Iranian officials publicly joked about forgetting where they put mines, a claim that only highlights Tehran’s mischief and the danger it poses to global shipping. The regime has almost no conventional navy to contest sustained U.S. presence, which makes a blockade or strict interdiction an achievable tool. If the United States decides to hold the line there, Iran would struggle to push back at sea.
One strategic choice on the table is a blockade that chokes Iran’s oil exports and squeezes its already fragile economy. A blockade would also ratchet diplomatic pressure on major buyers of Iranian oil, including China and India, by complicating their access to crude.
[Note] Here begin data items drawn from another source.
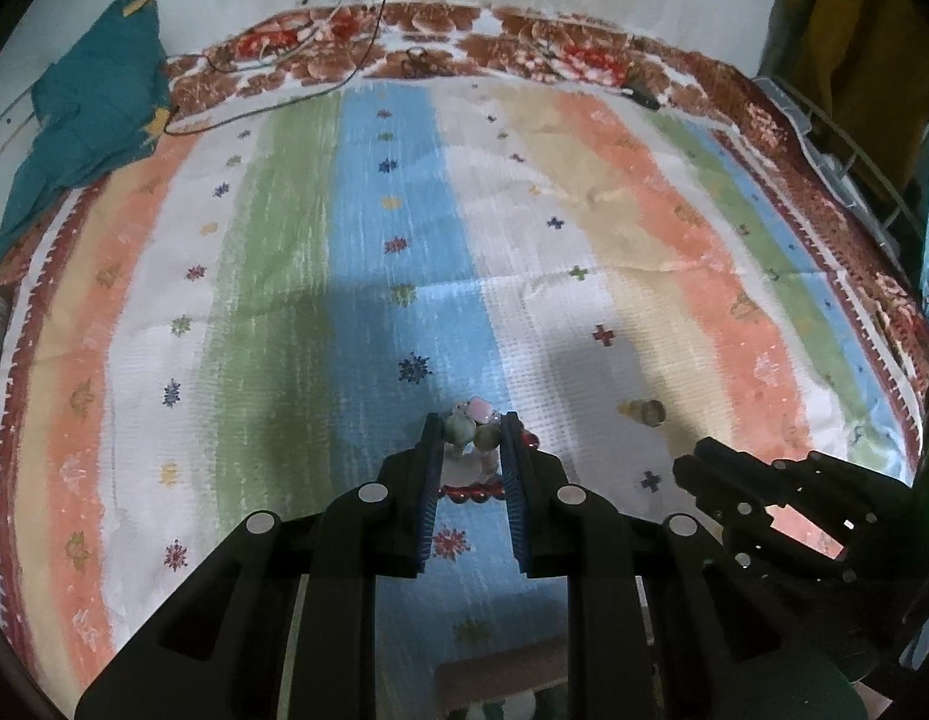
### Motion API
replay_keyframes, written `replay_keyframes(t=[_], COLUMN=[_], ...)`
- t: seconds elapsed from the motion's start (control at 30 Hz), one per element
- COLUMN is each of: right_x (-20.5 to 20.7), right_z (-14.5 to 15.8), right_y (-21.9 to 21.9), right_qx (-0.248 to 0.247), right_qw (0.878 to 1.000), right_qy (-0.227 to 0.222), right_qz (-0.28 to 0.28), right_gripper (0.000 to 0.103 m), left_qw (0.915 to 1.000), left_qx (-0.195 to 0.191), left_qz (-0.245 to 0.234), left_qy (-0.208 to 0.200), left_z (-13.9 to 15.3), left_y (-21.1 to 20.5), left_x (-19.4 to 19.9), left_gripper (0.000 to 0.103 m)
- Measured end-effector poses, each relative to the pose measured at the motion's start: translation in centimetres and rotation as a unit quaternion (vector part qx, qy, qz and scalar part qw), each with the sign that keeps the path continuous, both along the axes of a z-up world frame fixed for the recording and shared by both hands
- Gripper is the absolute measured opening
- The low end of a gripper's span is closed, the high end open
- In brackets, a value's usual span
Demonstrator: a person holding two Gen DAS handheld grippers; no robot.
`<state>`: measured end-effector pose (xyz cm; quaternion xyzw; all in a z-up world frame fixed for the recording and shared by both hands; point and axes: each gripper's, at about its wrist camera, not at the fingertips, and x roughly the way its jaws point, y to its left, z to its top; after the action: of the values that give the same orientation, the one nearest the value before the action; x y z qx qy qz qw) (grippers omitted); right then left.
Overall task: Organize jewelry
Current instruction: 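Lift both held items and carry them over the silver tin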
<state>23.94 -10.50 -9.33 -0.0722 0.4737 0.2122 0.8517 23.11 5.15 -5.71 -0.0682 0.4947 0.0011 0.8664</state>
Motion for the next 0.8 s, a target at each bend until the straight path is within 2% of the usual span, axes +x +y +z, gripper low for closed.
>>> replay_keyframes(t=[0.23, 0.8], right_x=[-1.4, -3.9], right_z=[1.6, 4.0], right_y=[-0.4, -1.8], right_qx=[0.004, 0.032], right_qw=[1.0, 0.998], right_qy=[-0.022, -0.046], right_qz=[0.001, -0.004], right_gripper=[0.014, 0.014], left_qw=[0.9996, 0.9973], left_qx=[0.006, 0.007], left_qz=[-0.012, -0.031], left_qy=[-0.023, -0.066], left_z=[1.7, 5.1], left_y=[-0.9, -2.0], left_x=[-1.8, -6.7], left_gripper=[0.019, 0.019])
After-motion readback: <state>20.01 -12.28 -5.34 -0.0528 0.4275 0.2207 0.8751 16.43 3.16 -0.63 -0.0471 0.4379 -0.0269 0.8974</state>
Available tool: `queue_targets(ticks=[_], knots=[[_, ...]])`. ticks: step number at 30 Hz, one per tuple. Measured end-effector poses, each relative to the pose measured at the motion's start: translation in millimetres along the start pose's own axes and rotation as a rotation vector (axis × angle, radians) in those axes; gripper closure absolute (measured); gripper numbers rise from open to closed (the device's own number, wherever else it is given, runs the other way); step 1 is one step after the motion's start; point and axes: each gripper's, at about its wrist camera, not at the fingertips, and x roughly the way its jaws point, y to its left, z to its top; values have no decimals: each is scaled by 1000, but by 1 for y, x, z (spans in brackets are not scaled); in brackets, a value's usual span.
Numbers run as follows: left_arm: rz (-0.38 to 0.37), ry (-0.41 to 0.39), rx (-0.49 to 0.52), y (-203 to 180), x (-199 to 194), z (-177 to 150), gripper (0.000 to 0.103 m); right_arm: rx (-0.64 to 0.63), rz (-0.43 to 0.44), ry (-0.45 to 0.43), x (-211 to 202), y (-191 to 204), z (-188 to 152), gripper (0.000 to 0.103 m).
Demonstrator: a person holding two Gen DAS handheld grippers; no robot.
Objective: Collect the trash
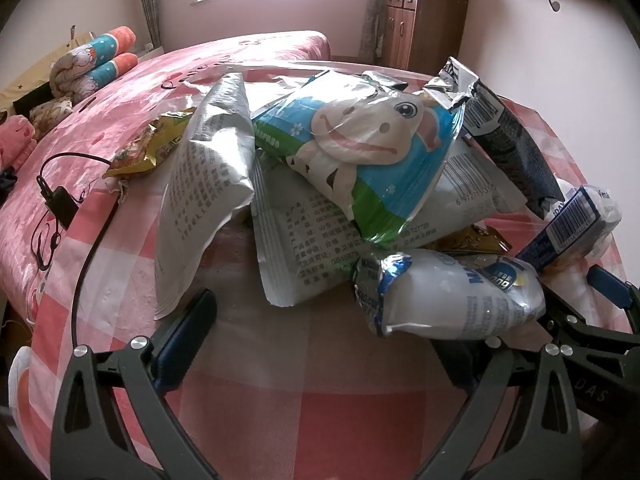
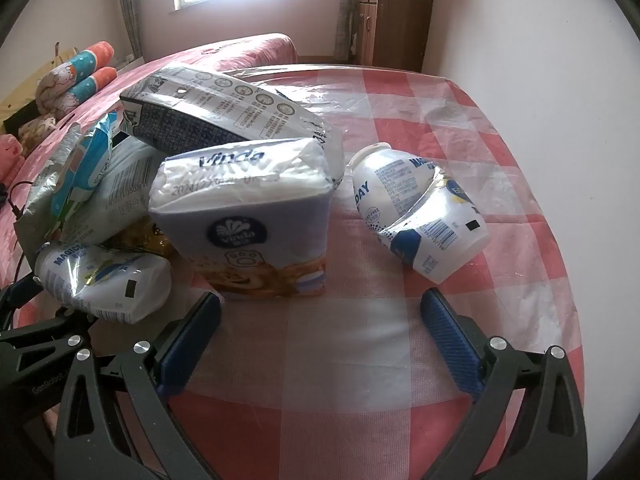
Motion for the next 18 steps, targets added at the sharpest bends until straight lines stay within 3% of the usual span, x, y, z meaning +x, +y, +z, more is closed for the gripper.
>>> queue_targets(ticks=[13, 18], knots=[[3, -3, 2, 1, -1, 0, 4, -2, -8, -1, -4, 0, -5, 5], [44, -25, 56, -9, -11, -1, 4, 38, 26, -19, -22, -2, -21, 5]])
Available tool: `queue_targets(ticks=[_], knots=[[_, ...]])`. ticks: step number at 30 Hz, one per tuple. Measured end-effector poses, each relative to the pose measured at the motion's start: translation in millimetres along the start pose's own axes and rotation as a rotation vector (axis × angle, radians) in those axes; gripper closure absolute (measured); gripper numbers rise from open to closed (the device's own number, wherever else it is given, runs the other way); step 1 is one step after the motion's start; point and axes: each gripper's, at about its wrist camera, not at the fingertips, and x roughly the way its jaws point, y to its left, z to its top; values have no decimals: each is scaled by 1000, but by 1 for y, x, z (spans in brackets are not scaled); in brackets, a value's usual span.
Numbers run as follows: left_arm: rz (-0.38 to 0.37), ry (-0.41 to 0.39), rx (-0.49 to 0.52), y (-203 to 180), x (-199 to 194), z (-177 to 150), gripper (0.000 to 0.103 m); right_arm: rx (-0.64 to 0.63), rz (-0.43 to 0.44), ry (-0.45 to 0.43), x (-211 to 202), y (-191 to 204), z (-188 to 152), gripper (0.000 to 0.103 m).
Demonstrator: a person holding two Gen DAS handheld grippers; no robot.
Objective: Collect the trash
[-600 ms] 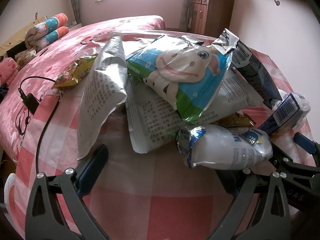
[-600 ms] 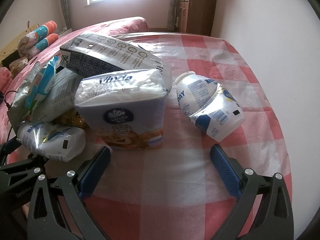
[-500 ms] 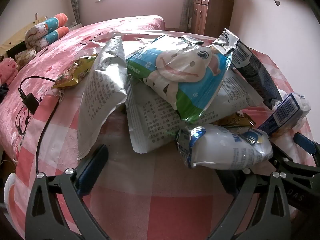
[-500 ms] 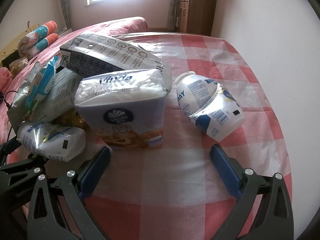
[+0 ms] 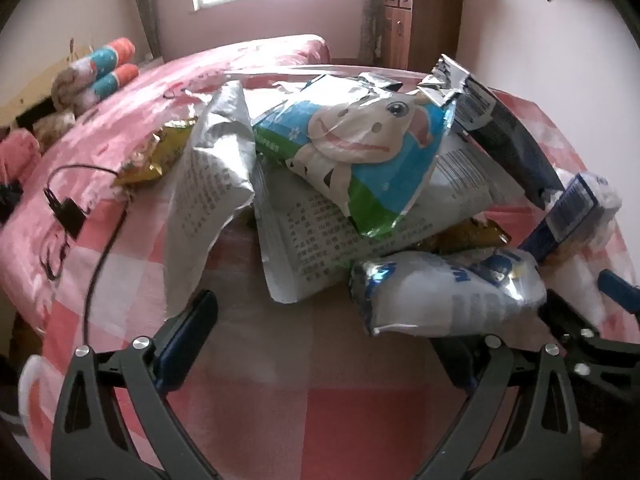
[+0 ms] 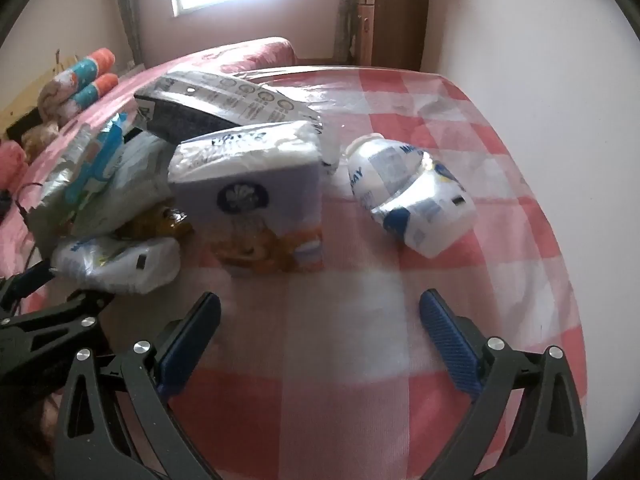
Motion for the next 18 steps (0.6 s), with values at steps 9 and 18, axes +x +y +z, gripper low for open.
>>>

That diplomatic squeeze could force Beijing and New Delhi to choose between Tehran’s oil and broader relations with the United States.
If Iran refuses to accept the final deal the United States offered Saturday, Trump could bomb Tehran back to the “Stone Ages” as he vowed. Or he might just reprise his successful blockade strategy to choke an already teetering Iranian economy and ratchet up diplomatic pressure on China and India by cutting them off one of their key sources of oil.
Ironically, the massive USS Gerald Ford carrier that led the Venezuelan blockade is now in the Persian Gulf after a brief hiatus for repairs and crew rest after a deadly fire. And now it joins the USS Abraham Lincoln and other major naval assets.
In short, Trump simply could out-blockade Iran’s hold over the Strait of Hormuz, experts said.
It would be very easy for the US Navy to exert complete control over what does and does not go up and down the Strait now,” the Lexington Institute’s national security expert Rebecca Grant told Just the News. “I’ve heard about 10 ships have moved in the last 24 hours. One of them was a reflagged Russian tanker, and we know that cargos have gone out to China, to India, and we’ve seen some inbound traffic.
“If Iran gets intransigent, then absolutely, the US Navy can set up with great overwater surveillance … and watch everything that goes in and out of that Strait and you’ll have to ask the US Navy if you want to move past Kharg Island or past that narrow part by Oman,” she added.
— Commentary Donald J. Trump Posts From Truth Social (@TrumpDailyPosts) April 12, 2026
Military control of shipping lanes is not a symbolic move — it is a leverage tool that can immediately disrupt Tehran’s revenue flow. Century-old principles of naval power remain true: whoever controls chokepoints controls the bargaining chips. A blockade would be messy and risky, but it can be surgical and effective if backed by overwhelming maritime surveillance.
Politically, the administration would have to weigh domestic and international fallout before ordering a blockade or major strikes. Allies would need to be consulted, and the legal posture for a blockade must be clear to withstand global scrutiny. Yet in today’s environment, decisive action can also rally partners who prefer predictability and strength over prolonged uncertainty.
The presence of carriers like USS Gerald Ford and USS Abraham Lincoln in the region changes the calculus, giving commanders options from show-of-force to active interdiction. Those assets provide logistics, air power, and a visible warning to Tehran that escalation will not be cheap. For a regime that craves nuclear parity, the prospect of sustained international pressure may be the only restraint that works.
Whatever path Washington chooses, the collapse of the talks after 21 hours means decisions are imminent. The administration can return to negotiations with tougher terms, escalate militarily, or press a blockade that hurts Iran where it counts. Each option carries risks, but the clock is ticking and the U.S. is positioning itself to respond.